---------- Supplied entries

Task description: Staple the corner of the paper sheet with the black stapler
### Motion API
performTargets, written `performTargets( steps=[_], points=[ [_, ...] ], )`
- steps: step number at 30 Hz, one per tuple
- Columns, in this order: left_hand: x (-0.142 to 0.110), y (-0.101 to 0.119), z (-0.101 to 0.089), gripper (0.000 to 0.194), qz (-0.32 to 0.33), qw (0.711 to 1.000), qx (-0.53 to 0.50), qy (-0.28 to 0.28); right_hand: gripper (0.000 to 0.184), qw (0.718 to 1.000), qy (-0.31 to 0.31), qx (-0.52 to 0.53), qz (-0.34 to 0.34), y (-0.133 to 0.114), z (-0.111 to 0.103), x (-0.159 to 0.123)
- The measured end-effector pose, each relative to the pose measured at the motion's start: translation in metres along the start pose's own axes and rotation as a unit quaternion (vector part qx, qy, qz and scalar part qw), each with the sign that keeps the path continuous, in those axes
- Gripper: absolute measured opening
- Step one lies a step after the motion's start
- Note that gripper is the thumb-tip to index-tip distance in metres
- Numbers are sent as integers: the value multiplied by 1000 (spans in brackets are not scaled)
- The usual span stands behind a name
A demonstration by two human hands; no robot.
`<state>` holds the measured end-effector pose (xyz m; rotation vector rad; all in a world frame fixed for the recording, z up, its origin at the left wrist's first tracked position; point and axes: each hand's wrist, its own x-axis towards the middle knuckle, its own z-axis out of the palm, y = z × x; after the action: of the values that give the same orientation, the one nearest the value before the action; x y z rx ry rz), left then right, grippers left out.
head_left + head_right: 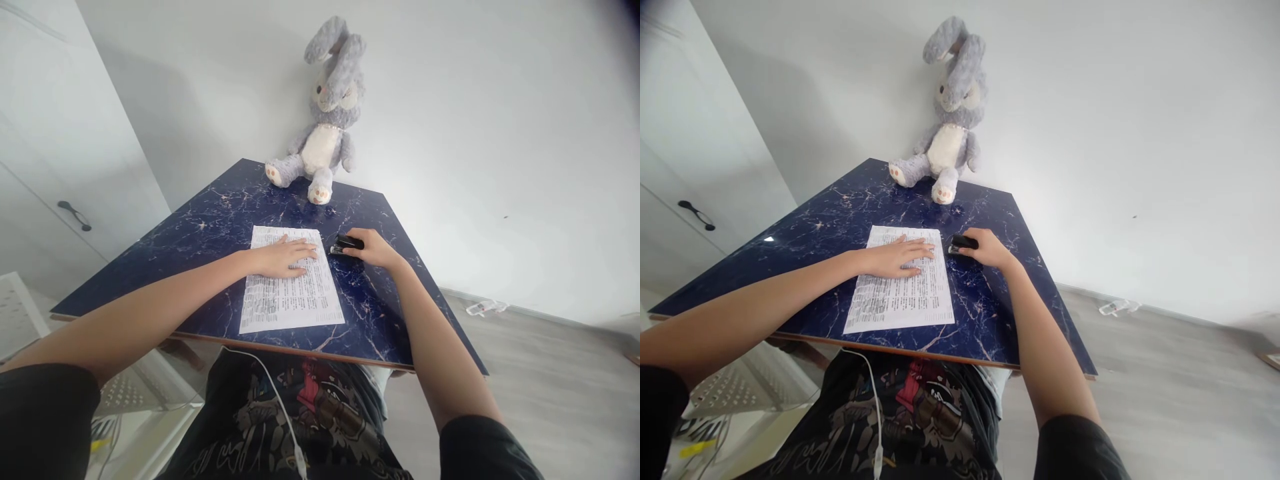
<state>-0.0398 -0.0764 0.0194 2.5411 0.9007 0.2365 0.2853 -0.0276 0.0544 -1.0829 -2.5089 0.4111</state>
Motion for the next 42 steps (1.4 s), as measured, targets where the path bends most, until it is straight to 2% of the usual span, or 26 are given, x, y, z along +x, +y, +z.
performTargets(
  steps=[3,9,14,19,22,26,31,42],
  points=[
    [-1,2,0,56,14,1000,-4,1,17,999,33,-30,-4,-4,4,2],
    [-1,1,0,59,26,1000,11,6,23,999,-16,27,-25,-19,9,6],
    [-1,1,-2,58,32,998,50,1,25,996,-49,77,17,-19,5,4],
    [-3,3,-3,55,31,996,84,-13,25,997,-50,55,38,-13,-2,0],
    [-2,4,-3,47,34,996,79,11,26,997,-64,34,21,-11,-6,-2],
    [1,2,-1,38,38,995,80,50,31,992,-119,36,-16,-16,-11,-3],
    [8,-1,4,42,88,991,81,55,28,977,-181,70,-84,-32,-7,-1],
    [7,2,2,25,109,988,77,78,26,975,-174,80,-115,-37,-1,0]
  ],
)
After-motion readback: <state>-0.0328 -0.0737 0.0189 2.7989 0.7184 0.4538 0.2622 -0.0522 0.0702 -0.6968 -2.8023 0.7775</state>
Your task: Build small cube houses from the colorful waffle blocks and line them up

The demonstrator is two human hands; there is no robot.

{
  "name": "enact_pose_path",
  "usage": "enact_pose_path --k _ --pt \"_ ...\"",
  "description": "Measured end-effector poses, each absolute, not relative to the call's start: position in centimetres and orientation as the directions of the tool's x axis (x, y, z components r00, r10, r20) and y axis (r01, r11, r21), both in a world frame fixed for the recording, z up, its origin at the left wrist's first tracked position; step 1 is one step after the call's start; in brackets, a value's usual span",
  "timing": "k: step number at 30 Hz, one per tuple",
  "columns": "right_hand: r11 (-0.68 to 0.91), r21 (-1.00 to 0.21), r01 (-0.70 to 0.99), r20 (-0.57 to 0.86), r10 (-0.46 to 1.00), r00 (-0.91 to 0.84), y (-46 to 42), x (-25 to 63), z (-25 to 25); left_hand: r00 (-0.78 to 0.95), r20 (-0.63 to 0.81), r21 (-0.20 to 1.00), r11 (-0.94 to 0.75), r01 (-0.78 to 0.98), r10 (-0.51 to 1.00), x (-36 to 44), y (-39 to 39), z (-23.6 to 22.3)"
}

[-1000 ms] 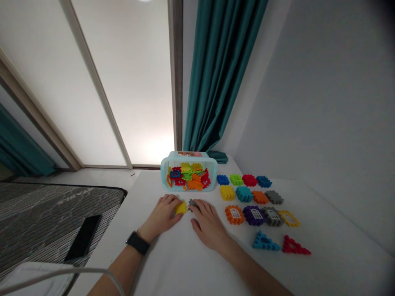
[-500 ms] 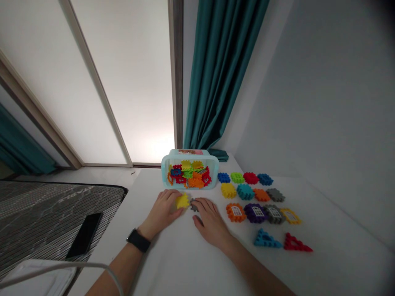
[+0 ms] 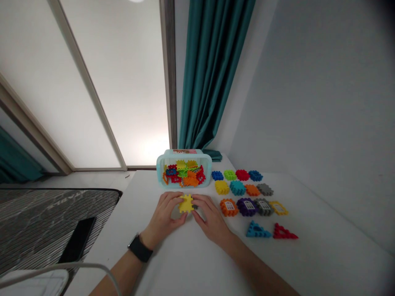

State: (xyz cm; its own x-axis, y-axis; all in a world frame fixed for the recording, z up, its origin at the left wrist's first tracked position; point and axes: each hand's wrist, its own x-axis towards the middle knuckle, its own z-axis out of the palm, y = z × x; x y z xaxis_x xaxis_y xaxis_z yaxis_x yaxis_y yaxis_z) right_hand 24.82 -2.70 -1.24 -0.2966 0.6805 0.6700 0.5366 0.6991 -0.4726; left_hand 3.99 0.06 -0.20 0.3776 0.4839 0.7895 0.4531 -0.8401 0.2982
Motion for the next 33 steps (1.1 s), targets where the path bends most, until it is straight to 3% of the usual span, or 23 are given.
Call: enact_pose_path --k 10,18,25,30,33 --pt "0.717 -0.468 0.517 0.704 0.656 -0.273 -2.6 25.2 -1.3 0.396 0.773 0.345 -0.852 0.395 0.496 4.0 -0.4 0.0" --pt "0.707 -0.48 0.519 0.708 0.662 -0.247 -2.5 25.5 -1.3 0.363 0.709 0.387 -0.763 0.518 0.605 3.2 0.1 -0.9" --pt "0.72 -0.464 0.516 0.697 0.656 -0.289 -2.5 25.7 -1.3 0.391 0.66 0.424 -0.747 0.512 0.642 2.9 0.2 -1.0" --pt "0.696 -0.509 0.507 0.666 0.691 -0.28 -2.8 25.6 -1.0 0.367 0.649 0.473 -0.731 0.492 0.667 2.7 0.6 -1.6" --pt "0.642 -0.618 0.454 0.634 0.748 -0.195 -2.9 25.2 -1.0 0.361 0.649 0.494 -0.731 0.47 0.67 2.7 0.7 -1.7"
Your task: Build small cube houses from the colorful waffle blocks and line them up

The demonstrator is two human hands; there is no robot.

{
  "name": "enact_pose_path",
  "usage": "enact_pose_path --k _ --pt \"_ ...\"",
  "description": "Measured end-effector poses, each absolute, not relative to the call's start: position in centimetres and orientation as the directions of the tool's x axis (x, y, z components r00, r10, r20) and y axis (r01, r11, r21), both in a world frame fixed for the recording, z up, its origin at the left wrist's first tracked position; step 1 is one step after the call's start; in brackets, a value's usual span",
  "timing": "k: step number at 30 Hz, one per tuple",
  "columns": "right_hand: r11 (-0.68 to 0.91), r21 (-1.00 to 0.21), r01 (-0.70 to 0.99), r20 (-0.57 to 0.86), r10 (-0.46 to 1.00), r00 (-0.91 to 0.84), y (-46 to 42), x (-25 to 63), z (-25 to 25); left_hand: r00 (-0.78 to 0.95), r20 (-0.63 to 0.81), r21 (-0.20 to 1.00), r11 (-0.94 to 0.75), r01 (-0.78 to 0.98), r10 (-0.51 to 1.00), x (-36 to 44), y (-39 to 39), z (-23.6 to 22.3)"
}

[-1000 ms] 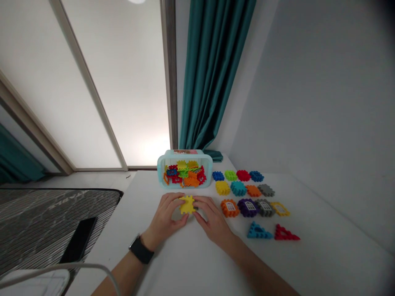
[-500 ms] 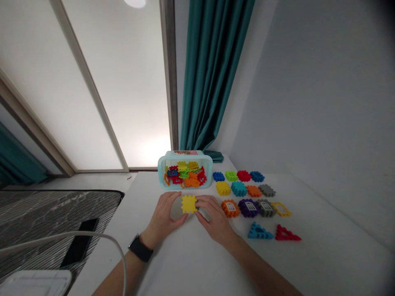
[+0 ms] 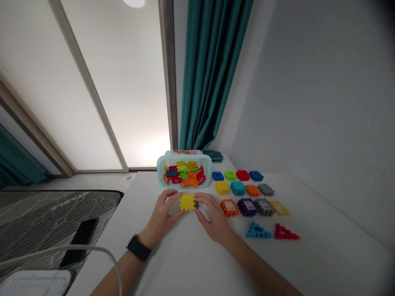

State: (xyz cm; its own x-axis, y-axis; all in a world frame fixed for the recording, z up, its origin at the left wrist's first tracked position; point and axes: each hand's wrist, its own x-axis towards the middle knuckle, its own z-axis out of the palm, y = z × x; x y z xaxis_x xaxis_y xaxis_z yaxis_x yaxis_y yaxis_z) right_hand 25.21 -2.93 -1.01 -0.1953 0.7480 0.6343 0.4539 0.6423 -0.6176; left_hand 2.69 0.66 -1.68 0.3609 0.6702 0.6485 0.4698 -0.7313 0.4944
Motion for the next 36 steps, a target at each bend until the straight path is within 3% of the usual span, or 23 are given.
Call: enact_pose_path --k 5,11,19,36 --pt "0.491 -0.831 0.262 0.506 0.863 -0.014 -3.0 24.4 -1.5 0.347 0.642 0.514 -0.72 0.466 0.683 3.0 0.2 -1.5" --pt "0.474 -0.847 0.24 0.481 0.876 -0.029 -3.2 24.3 -1.7 0.288 0.675 0.536 -0.719 0.443 0.68 3.5 -0.3 -1.2" --pt "0.463 -0.871 0.164 0.468 0.884 -0.005 -3.3 24.2 -1.8 0.351 0.643 0.548 -0.73 0.409 0.68 3.6 -0.3 -1.0" --pt "0.245 -0.968 -0.047 0.243 0.969 0.04 -2.6 24.2 -1.9 0.427 0.625 0.54 -0.757 0.368 0.653 4.0 -0.5 -1.3"
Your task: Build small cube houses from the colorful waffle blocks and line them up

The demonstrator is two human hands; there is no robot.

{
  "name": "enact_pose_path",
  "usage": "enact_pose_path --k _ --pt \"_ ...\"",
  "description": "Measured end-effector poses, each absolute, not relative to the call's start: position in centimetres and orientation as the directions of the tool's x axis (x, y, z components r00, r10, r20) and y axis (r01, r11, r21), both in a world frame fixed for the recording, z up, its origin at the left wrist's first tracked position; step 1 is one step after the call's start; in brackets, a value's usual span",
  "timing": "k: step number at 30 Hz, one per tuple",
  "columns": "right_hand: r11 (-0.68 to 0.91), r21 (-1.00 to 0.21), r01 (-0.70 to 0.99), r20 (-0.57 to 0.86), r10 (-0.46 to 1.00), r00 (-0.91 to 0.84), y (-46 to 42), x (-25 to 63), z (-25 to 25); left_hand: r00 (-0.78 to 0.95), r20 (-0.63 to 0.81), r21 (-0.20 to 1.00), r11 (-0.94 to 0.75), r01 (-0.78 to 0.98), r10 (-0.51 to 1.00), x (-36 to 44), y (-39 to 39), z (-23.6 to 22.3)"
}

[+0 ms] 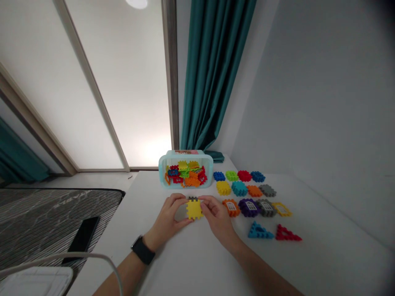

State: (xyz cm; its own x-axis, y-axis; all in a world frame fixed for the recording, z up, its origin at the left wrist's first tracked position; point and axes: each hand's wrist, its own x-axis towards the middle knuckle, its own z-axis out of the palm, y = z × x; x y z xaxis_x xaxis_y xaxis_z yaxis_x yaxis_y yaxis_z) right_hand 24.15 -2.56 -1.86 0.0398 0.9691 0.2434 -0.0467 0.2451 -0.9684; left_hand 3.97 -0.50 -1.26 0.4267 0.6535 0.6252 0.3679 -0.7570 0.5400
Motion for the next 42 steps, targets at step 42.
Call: enact_pose_path --k 42 --pt "0.058 -0.964 -0.259 0.027 0.992 0.12 -3.6 22.9 0.5 0.32 0.686 0.508 -0.745 0.433 0.654 4.4 -0.8 -0.2"
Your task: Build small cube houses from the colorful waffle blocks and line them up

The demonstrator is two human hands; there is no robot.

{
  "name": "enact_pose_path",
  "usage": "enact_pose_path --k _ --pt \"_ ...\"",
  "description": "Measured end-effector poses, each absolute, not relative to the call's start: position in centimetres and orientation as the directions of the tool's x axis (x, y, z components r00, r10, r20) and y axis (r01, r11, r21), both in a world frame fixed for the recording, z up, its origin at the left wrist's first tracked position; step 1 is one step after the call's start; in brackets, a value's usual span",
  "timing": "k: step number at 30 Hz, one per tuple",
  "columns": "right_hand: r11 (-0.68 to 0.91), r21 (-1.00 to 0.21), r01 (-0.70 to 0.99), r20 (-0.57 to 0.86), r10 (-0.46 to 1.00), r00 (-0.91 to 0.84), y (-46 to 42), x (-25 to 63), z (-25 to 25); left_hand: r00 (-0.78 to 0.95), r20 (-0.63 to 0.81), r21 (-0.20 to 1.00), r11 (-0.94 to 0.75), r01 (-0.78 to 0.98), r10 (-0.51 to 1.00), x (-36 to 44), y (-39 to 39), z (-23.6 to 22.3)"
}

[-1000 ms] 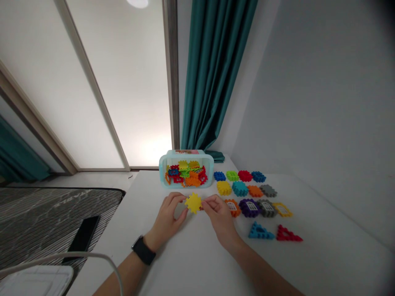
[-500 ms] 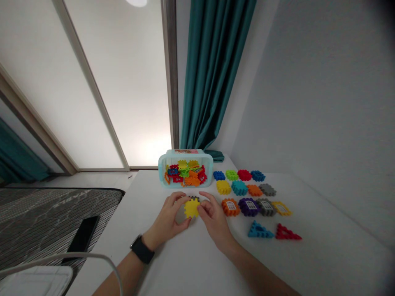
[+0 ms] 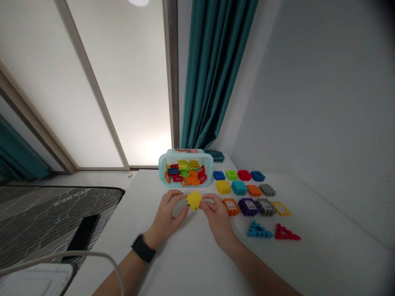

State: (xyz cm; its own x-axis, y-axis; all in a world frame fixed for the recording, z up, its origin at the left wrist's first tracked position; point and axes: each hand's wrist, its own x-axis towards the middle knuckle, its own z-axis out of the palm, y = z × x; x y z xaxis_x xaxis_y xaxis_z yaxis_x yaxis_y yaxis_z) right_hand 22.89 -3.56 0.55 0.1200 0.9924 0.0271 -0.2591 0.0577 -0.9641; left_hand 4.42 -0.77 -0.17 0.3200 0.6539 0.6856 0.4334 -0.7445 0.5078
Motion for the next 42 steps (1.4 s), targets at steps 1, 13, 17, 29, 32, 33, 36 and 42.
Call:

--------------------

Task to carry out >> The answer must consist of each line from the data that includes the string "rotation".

Exercise result >>
- The measured end-effector pose, each relative to the pose measured at the motion's start: translation in metres along the start pose's own axes and rotation as a unit quaternion (vector part qx, qy, qz and scalar part qw), each with the sign that keeps the path continuous, in those axes
`<state>` holds the measured end-effector pose (xyz m; rotation vector rad; all in a world frame fixed for the recording, z up, its origin at the left wrist's first tracked position; point and axes: each hand's wrist, its own x-axis towards the middle knuckle, its own z-axis out of the palm, y = z × x; after the action: of the values that give the same orientation, the one nearest the value before the action; x y z rx ry rz), left then right, grippers left out.

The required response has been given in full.